- _WORK TO COMPLETE_: Could you copy every line from the material below in which "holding" appears?

- _SOURCE MATERIAL_:
◇ ◇ ◇ ◇ ◇ ◇ ◇

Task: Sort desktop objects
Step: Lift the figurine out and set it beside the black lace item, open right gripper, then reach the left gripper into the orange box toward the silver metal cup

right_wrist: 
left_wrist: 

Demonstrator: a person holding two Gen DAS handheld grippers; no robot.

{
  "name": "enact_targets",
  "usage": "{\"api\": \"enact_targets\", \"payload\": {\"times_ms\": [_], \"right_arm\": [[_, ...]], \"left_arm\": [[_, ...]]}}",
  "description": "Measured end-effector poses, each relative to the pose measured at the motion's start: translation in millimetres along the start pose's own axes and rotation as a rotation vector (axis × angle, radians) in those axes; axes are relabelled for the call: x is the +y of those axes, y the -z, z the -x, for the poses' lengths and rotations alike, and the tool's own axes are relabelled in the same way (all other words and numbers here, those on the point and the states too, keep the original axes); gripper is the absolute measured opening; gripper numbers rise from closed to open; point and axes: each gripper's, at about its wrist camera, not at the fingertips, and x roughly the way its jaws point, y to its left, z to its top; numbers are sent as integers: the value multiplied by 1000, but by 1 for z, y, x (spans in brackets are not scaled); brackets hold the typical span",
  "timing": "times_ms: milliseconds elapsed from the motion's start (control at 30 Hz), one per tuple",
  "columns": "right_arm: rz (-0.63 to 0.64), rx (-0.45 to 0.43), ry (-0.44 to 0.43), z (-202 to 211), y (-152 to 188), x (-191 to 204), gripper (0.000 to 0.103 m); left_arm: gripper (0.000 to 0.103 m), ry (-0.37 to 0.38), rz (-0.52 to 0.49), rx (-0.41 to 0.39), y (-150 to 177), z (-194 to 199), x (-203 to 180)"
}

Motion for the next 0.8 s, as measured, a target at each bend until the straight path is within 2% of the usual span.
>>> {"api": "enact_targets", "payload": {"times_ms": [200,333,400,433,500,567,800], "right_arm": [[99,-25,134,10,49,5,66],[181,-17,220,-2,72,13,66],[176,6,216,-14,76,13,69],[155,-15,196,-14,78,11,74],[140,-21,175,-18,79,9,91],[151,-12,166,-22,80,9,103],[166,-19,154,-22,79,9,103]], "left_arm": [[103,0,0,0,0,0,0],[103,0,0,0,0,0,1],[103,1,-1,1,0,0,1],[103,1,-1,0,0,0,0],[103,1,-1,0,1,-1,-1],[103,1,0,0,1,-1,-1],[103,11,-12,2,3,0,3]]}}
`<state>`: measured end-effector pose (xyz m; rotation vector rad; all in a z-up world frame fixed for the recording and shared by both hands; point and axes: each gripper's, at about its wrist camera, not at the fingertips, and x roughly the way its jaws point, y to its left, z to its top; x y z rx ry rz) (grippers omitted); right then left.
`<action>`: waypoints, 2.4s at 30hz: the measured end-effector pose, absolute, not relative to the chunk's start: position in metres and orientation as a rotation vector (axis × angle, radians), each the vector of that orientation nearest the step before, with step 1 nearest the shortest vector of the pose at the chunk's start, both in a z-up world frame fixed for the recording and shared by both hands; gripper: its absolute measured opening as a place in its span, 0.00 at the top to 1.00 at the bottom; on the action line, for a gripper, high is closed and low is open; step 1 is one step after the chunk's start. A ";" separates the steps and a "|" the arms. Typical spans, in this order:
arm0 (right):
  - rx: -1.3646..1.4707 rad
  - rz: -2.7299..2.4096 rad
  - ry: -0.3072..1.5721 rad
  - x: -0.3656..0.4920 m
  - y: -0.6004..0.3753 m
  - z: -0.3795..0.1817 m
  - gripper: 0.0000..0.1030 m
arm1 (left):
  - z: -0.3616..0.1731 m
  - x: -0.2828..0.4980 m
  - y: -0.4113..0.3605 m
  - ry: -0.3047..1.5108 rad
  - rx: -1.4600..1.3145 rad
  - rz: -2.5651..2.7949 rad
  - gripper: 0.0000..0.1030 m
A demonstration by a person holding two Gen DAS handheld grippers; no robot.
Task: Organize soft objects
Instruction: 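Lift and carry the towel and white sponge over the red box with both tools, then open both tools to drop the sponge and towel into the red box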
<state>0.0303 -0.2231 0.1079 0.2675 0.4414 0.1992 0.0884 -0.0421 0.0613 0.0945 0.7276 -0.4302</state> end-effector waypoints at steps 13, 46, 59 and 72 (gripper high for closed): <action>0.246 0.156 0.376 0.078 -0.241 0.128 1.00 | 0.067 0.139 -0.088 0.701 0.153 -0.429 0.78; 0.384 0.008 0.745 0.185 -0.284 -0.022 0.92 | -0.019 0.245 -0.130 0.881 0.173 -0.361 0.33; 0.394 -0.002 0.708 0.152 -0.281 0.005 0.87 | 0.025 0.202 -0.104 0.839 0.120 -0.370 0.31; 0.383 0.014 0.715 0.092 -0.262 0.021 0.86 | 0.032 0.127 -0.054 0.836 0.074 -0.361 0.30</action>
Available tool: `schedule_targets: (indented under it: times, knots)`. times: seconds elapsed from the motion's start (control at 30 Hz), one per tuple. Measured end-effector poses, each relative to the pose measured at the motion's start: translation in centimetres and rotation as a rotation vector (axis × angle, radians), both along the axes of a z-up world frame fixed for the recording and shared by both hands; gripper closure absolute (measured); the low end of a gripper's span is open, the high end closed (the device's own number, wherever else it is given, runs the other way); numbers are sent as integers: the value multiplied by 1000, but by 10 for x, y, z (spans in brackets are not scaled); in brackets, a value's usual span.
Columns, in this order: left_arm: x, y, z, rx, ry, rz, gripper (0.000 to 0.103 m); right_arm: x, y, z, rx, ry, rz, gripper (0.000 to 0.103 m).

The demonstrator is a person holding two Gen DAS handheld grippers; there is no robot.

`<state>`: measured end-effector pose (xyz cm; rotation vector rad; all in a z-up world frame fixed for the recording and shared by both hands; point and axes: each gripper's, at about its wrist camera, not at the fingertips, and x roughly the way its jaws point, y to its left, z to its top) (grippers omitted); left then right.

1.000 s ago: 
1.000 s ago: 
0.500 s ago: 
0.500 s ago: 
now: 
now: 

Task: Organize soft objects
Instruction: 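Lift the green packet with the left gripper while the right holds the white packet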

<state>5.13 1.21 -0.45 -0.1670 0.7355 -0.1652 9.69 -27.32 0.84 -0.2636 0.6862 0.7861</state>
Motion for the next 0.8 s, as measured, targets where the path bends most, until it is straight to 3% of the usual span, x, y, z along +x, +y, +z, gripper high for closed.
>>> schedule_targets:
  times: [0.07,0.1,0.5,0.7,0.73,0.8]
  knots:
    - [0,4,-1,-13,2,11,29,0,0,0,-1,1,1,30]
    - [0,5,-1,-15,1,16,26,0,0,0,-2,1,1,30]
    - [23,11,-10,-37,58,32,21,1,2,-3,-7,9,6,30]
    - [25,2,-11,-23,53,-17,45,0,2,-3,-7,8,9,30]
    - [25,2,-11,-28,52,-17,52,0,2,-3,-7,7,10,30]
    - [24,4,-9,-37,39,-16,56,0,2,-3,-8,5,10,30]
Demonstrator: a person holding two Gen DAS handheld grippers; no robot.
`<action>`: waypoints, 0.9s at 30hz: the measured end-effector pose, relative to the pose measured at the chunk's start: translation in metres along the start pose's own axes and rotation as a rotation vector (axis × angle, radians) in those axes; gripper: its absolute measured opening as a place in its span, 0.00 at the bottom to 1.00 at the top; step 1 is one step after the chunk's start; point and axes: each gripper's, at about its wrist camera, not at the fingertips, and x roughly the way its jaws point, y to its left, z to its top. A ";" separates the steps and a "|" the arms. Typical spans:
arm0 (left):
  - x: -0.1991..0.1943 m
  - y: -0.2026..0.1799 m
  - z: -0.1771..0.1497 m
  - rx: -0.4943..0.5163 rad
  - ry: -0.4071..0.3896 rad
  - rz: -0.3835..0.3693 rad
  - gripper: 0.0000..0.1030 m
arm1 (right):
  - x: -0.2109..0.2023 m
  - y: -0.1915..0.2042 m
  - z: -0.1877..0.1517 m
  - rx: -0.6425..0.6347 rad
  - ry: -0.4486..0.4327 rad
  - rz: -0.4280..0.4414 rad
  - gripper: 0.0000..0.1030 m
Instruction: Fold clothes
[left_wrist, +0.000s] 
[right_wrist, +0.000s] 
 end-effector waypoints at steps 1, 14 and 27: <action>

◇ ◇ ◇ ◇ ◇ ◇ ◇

- _REPLY TO THE TASK_:
Demonstrator: a person holding two Gen DAS handheld grippers; no robot.
A demonstration by a person holding two Gen DAS handheld grippers; no robot.
The demonstrator is a person holding two Gen DAS handheld grippers; there is no robot.
Demonstrator: a person holding two Gen DAS handheld grippers; no robot.

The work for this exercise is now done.